• YOUR TASK
Your reply should hold only the lines from the records below where "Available" occurs.

[Records from a dataset]
- Opening Delimiter -

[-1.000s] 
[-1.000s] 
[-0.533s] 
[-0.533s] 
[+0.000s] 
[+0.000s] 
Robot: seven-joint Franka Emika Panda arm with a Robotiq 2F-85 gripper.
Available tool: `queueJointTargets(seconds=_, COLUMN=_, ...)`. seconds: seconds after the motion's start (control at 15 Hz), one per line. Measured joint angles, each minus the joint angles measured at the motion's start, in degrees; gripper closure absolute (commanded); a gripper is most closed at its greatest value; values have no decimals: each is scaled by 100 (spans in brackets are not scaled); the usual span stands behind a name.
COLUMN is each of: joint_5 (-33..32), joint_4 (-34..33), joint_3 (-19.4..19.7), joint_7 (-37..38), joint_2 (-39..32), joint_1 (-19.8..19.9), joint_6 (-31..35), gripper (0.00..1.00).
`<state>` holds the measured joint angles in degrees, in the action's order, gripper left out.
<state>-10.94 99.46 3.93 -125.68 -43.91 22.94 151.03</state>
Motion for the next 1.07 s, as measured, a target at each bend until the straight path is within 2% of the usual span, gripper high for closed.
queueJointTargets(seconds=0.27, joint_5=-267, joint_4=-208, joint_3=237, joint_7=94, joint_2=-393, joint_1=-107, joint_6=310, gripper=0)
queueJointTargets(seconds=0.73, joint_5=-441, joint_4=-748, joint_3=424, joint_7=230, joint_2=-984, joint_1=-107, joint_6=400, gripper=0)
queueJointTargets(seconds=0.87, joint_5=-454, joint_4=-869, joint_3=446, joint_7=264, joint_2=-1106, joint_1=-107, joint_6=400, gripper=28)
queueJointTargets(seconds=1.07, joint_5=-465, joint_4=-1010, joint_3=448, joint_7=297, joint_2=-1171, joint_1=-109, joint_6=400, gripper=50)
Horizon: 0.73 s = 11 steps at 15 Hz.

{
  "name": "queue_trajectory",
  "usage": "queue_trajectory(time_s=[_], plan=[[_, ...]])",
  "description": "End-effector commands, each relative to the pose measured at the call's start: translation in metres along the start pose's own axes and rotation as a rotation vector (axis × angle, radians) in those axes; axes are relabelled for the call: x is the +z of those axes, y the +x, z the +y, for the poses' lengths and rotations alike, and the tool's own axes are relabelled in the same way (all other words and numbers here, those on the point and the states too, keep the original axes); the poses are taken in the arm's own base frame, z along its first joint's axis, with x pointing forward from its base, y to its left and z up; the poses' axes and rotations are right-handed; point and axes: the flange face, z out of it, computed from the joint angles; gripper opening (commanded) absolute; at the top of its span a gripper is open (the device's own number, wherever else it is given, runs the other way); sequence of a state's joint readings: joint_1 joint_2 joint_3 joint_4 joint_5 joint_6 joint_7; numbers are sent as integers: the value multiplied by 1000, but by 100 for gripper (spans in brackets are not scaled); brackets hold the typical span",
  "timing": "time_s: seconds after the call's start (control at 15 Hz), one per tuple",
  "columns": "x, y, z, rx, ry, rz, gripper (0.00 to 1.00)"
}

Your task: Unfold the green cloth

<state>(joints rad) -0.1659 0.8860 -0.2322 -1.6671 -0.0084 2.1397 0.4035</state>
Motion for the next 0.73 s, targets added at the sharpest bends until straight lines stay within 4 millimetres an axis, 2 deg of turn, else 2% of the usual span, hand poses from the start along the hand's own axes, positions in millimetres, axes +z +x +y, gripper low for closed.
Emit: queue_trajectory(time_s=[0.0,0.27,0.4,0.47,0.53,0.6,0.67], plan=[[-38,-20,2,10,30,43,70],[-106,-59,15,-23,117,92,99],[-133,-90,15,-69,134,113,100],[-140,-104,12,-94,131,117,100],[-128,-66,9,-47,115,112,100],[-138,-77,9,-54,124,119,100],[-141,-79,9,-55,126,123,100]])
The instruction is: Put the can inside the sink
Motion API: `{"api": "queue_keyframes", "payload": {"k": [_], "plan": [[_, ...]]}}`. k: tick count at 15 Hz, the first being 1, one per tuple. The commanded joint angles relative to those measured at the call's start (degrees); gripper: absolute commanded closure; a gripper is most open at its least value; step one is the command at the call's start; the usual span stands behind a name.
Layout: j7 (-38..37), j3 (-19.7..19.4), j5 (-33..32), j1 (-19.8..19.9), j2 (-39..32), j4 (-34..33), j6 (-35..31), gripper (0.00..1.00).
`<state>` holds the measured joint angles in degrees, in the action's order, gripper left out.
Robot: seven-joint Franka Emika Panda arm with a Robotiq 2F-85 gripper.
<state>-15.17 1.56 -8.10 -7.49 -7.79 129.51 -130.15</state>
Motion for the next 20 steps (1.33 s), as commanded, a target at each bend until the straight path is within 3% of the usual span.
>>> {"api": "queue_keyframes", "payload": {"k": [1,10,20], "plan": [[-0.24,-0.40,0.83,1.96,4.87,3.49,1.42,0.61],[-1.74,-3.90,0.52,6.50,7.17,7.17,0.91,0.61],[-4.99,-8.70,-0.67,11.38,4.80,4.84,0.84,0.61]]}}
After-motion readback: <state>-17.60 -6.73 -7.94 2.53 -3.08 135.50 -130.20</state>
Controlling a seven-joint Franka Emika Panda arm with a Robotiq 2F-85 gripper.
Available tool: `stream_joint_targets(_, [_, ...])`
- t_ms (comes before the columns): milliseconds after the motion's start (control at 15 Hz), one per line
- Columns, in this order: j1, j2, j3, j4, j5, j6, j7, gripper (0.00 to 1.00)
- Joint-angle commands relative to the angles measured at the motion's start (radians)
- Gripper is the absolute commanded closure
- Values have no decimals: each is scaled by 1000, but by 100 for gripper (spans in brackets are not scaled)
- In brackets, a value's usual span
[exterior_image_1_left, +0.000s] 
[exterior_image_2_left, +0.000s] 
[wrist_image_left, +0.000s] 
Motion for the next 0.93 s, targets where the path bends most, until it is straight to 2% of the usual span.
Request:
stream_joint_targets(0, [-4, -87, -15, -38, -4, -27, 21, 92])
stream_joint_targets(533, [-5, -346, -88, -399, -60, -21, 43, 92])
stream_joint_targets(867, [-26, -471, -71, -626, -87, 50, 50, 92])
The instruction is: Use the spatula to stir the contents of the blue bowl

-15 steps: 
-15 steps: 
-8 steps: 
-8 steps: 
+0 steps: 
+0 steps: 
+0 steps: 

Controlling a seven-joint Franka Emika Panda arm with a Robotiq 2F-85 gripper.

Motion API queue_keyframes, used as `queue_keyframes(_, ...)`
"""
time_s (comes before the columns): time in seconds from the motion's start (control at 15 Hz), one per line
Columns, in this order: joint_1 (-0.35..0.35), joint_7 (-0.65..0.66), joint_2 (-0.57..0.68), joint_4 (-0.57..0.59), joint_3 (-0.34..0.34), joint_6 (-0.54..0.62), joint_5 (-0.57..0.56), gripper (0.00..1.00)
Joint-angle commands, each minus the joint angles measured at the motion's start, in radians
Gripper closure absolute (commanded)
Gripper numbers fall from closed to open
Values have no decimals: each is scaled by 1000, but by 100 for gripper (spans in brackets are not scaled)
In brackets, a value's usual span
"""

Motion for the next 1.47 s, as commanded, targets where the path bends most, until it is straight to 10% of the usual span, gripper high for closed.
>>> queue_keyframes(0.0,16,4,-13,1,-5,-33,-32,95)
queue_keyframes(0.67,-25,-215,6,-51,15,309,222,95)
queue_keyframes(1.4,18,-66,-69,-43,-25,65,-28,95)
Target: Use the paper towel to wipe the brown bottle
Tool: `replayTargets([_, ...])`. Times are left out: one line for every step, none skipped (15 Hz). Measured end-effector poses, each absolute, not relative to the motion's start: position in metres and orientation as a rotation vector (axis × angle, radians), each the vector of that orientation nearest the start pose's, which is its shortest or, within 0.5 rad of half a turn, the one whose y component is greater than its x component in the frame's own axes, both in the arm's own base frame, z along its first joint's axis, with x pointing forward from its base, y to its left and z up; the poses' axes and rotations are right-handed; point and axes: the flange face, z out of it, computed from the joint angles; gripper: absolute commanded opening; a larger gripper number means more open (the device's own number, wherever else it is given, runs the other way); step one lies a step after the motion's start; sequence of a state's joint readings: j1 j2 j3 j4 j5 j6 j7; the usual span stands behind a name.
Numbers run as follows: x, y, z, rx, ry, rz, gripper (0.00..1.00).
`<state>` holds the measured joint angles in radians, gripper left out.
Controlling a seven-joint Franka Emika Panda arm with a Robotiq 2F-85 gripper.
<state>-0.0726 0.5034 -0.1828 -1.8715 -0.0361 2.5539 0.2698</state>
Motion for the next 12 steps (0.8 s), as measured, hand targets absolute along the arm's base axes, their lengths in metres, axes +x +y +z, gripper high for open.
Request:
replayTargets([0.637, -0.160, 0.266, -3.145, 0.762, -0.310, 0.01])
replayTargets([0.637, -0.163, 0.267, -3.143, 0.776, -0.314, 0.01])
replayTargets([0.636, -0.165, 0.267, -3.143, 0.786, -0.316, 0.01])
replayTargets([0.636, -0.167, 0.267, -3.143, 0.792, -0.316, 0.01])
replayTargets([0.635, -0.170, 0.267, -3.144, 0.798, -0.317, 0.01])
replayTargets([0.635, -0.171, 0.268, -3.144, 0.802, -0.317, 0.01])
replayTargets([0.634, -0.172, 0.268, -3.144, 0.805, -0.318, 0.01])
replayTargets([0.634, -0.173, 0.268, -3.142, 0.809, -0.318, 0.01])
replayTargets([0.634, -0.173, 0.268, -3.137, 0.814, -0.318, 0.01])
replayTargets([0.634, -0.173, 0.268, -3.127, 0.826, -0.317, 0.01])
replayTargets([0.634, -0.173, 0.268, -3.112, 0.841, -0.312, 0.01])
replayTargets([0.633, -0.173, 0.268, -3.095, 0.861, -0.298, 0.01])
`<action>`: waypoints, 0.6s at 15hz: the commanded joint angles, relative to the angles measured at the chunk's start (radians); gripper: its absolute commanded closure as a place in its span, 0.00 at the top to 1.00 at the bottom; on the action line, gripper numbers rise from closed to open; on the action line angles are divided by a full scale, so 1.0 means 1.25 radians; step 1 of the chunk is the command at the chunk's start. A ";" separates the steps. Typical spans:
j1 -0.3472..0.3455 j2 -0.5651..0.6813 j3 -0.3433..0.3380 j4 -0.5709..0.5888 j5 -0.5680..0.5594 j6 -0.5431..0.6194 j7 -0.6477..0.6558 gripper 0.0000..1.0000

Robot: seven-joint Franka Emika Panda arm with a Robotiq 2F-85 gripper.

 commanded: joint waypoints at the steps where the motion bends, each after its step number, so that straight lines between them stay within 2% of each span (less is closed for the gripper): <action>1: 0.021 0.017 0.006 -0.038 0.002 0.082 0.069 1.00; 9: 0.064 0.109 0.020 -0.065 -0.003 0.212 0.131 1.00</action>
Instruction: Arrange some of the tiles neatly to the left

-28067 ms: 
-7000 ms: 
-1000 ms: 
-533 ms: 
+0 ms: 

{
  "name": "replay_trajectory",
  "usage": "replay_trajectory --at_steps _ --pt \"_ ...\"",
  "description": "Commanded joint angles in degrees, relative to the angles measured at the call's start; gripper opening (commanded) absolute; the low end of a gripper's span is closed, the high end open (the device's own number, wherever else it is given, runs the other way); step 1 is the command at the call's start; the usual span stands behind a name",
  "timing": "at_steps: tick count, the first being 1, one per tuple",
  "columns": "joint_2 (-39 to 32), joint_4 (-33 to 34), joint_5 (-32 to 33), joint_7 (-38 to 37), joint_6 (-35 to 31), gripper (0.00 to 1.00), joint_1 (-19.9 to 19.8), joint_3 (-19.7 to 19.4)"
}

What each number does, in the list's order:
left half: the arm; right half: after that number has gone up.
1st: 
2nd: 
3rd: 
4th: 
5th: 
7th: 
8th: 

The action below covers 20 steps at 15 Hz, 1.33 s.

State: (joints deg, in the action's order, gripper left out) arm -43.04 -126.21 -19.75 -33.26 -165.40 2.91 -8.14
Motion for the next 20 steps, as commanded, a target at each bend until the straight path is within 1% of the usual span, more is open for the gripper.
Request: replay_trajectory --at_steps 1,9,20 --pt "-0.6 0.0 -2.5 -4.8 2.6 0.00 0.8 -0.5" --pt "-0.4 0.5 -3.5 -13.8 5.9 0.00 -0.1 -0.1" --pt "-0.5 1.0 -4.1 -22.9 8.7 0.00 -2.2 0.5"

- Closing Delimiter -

• ANSWER TO THIS EXERCISE
Available tool: `queueJointTargets(seconds=_, COLUMN=_, ...)`. seconds: seconds after the motion's start (control at 15 Hz), one per line. Measured joint angles, each minus the joint angles measured at the motion's start, in degrees; gripper closure absolute (commanded); a gripper is most closed at its greatest value; values have no decimals: each is scaled by 100 (spans in brackets are not scaled); the usual span stands behind a name.
Available tool: `stream_joint_targets(_, [_, ...])`

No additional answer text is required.